Ch 7. The global warming problematic is in reality decided not by the UNFCCC or IPCC with its mastodon meetings. The decisive players are the states of the following BIG polluters of CO2: China, India, Indonesia, Brazil, Russia Mexico, South Korea, Canada, Australia and the US, despite the fact that its present government already has defected from the common pool regime, set up in Paris 2017, These countries together with international shipping and aviation are putting out more than 50% of the CO2s. However, they are little interested, because they emphasize the policy-making of socioeconomic development, either economic growth with rich countries or the “catch-up” strategy with poor or emerging economies. Resilience will decide which countries can support the consequences of climate change.
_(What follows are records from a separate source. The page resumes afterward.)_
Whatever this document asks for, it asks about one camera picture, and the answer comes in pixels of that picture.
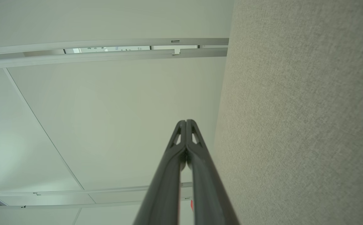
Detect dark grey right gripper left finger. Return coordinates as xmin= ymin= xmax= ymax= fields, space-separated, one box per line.
xmin=134 ymin=120 xmax=187 ymax=225

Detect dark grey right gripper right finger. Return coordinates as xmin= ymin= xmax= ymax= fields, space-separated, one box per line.
xmin=186 ymin=119 xmax=240 ymax=225

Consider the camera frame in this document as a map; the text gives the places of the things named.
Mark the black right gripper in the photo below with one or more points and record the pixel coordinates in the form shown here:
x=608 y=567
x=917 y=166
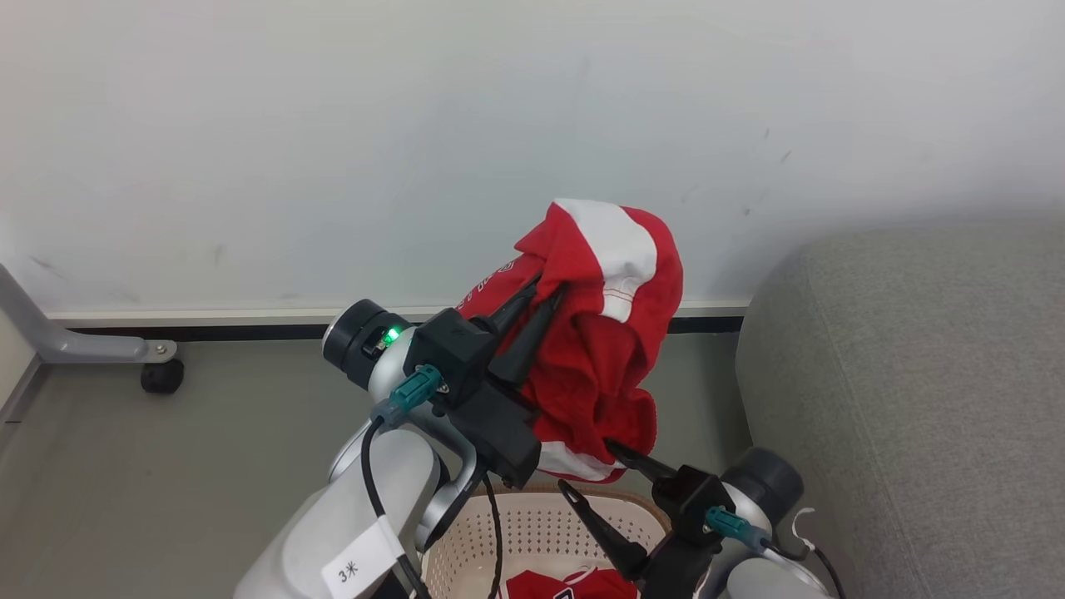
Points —
x=686 y=507

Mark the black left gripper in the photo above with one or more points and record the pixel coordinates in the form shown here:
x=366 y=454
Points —
x=453 y=353

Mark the red white striped garment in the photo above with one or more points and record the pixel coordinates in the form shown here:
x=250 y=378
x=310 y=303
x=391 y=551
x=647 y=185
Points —
x=599 y=366

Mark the red jersey with black numbers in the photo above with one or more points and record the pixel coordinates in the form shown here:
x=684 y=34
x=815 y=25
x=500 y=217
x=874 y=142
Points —
x=541 y=586

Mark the cream perforated laundry basket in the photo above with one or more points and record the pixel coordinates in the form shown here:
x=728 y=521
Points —
x=532 y=532

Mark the white black baseboard strip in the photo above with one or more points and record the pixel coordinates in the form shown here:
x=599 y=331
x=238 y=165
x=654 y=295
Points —
x=250 y=316

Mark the white paper label tag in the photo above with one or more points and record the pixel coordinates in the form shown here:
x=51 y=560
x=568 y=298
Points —
x=358 y=566

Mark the grey fabric sofa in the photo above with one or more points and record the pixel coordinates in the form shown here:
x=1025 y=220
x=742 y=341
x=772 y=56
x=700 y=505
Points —
x=915 y=399

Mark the grey metal stand with caster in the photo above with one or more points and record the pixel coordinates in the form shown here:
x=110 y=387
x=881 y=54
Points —
x=83 y=343

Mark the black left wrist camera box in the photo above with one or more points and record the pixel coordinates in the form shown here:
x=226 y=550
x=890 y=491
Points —
x=503 y=437

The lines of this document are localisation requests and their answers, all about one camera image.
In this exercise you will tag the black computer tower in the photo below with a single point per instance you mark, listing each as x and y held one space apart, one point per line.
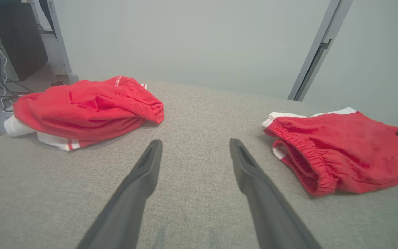
19 41

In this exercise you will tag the grey metal desk leg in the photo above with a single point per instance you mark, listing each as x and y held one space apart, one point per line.
59 34

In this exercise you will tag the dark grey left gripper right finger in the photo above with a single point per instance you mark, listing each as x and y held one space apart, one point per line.
271 214

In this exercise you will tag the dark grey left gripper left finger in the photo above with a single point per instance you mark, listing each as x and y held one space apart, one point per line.
130 207

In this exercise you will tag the grey partition post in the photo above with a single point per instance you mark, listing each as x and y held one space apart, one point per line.
318 48

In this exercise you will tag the red shorts with white trim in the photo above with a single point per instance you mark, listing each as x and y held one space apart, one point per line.
351 148

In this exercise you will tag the red jersey with white sleeves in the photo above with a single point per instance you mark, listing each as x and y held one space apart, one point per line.
88 110

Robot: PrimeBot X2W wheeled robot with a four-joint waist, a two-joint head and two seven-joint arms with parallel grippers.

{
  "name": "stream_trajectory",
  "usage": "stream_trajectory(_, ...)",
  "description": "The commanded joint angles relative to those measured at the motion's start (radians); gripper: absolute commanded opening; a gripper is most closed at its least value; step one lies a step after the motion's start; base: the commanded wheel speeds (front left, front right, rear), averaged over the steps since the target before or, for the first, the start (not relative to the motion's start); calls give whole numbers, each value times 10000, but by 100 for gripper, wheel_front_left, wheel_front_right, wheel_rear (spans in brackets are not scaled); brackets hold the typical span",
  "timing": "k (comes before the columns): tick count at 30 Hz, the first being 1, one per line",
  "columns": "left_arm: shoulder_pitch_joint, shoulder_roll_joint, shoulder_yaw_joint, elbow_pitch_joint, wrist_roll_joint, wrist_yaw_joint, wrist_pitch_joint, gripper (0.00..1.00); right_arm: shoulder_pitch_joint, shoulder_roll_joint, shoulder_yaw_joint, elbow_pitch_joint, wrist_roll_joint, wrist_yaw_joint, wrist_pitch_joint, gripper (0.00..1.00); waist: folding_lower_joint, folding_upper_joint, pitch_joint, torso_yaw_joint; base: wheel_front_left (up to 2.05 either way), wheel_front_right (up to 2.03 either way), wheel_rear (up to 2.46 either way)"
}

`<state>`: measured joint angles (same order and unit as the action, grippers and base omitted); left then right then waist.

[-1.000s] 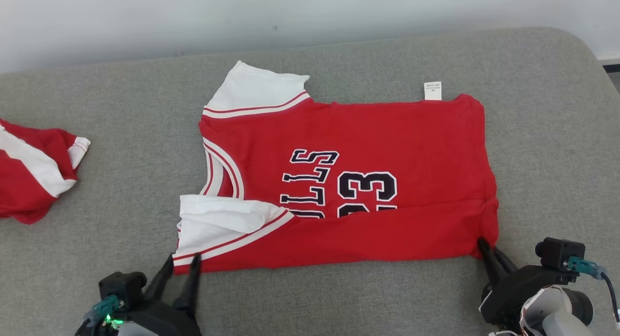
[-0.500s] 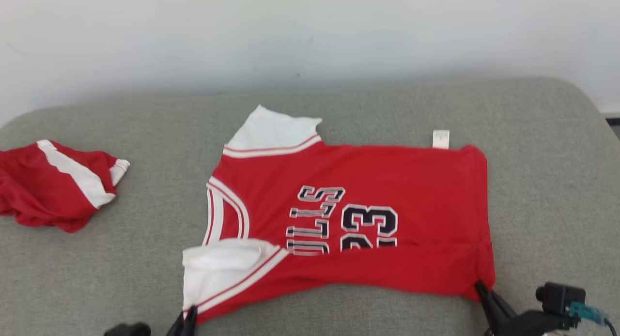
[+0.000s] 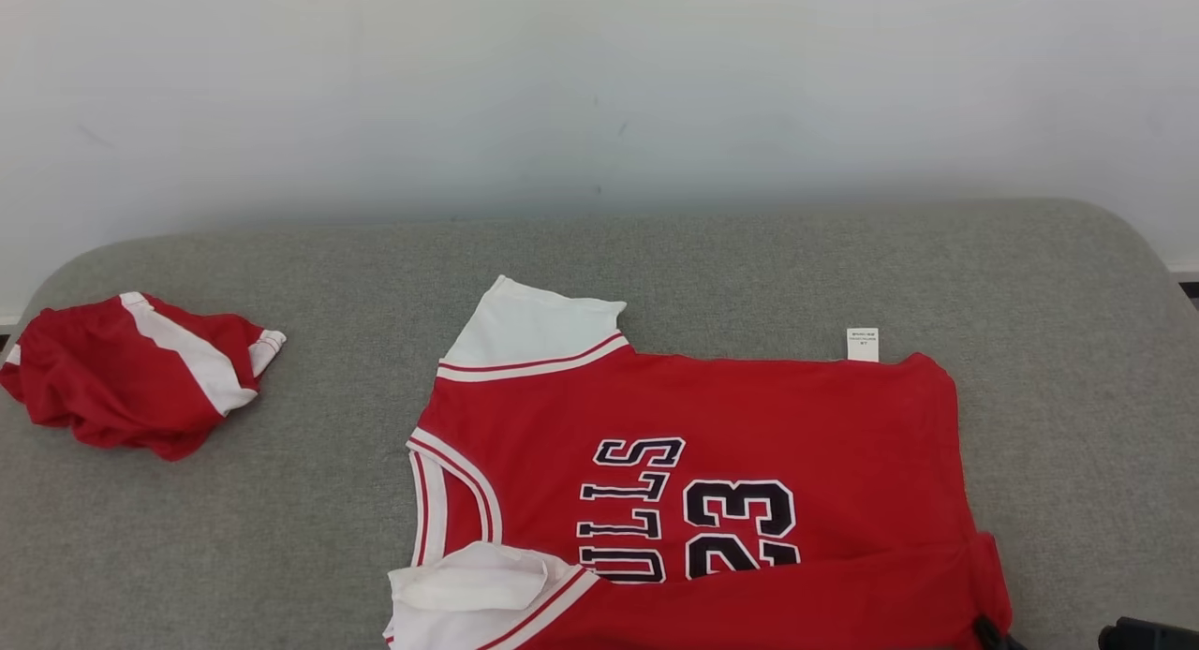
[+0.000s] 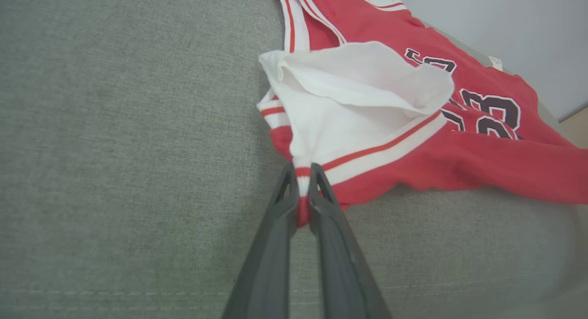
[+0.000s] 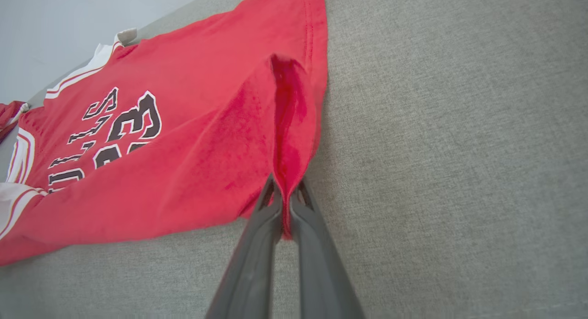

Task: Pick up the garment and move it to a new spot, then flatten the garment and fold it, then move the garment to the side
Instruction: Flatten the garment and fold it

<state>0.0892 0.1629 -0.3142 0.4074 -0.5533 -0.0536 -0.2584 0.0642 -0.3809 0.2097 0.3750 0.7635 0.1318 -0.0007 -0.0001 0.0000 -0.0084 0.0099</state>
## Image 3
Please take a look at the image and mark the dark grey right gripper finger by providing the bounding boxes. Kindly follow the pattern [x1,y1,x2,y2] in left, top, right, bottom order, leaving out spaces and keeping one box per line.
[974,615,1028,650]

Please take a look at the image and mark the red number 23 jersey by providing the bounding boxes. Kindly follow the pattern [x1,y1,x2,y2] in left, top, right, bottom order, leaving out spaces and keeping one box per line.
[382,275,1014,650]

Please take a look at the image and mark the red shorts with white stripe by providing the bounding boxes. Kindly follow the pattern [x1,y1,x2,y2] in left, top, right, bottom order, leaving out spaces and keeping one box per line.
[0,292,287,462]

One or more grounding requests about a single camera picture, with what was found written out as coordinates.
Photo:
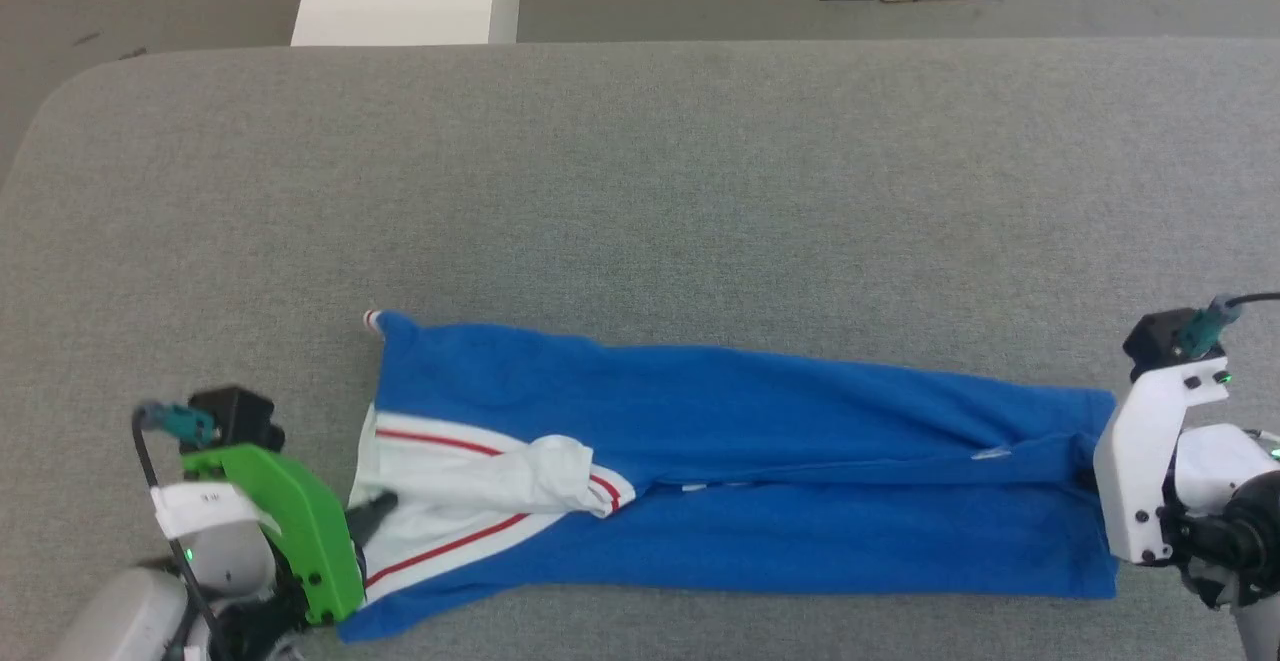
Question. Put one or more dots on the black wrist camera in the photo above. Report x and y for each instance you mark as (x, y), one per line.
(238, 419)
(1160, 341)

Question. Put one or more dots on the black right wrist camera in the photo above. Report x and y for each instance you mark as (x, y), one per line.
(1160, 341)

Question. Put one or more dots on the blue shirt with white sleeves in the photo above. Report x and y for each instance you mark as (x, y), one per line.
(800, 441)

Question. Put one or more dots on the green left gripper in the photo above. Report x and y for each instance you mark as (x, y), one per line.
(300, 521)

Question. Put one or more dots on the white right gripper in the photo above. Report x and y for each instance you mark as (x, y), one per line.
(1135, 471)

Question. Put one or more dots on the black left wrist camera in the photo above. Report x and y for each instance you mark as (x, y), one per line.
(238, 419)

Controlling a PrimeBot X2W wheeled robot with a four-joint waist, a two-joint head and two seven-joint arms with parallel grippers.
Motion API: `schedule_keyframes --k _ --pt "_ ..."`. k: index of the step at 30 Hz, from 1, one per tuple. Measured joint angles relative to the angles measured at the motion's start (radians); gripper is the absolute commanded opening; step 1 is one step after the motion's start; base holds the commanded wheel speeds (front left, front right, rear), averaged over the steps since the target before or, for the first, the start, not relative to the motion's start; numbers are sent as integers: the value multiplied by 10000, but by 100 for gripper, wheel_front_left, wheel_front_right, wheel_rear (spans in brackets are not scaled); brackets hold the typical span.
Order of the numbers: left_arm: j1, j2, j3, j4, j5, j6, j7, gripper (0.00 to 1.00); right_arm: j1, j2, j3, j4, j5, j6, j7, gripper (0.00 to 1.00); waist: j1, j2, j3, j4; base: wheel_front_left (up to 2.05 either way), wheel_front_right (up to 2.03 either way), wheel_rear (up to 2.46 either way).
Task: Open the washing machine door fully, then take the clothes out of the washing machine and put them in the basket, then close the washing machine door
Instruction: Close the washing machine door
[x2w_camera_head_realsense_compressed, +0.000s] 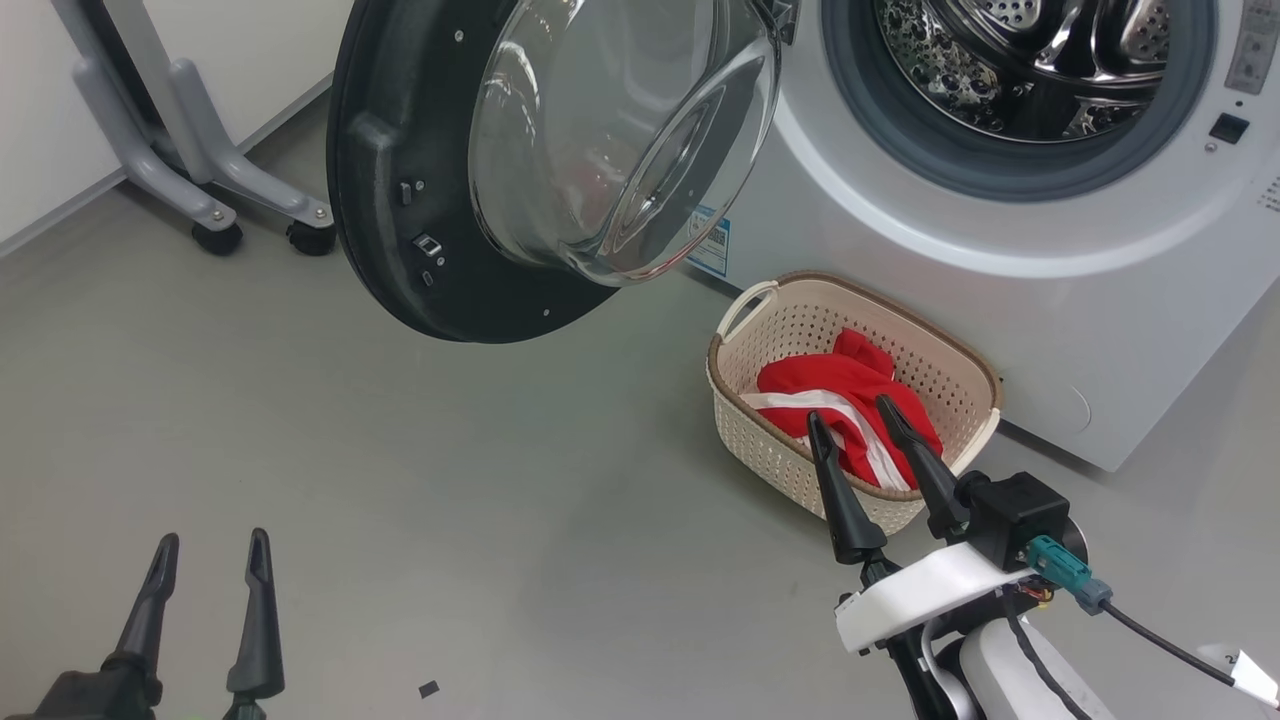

Ch 8. The upcoming COP23 at Bonn of the UN and its UNFCCC must outline how its COP21 objectives are to be promoted by means of concrete international and national management. Only a massive replacement of fossil fuels and wood coal by solar power parks, can wind power and atomic power save mankind from the grave threats of global warming. This paper presents a tentative estimation of what is involved with regard to the fulfilment of COP21’s GOAL II—decarbonisation to 30-40 per cent of 2005 level of emissions.
Ch 9. Well-known professor Johan Rockström at Stockholm University claims that we are in control of things, now that the Earth Sciences have proven the biological limits of our existing civilisations. But we do not know or have not begun the necessary large global adjustments towards a sustainable Planet Earth. The failure of the UN COP framework is blatant stating the ends but not the means of reducing significantly CO2 emissions. All major countries plan for much more energy in coming decades treating renewable energy sources as merely compliment to fossil fuels, not substitutes. To accomplish the Paris Accord objevties (COP 21), coal power should be phased out.
Ch 10. The opinion on global warming is sharply divided. On the one hand, we have the climate change DENYERS with different arguments for their position. On the other hand, there are the climate change AFFIRMERS, also suggesting a variety of arguments to support their case. Both fact and value figure in the psychology of climate change.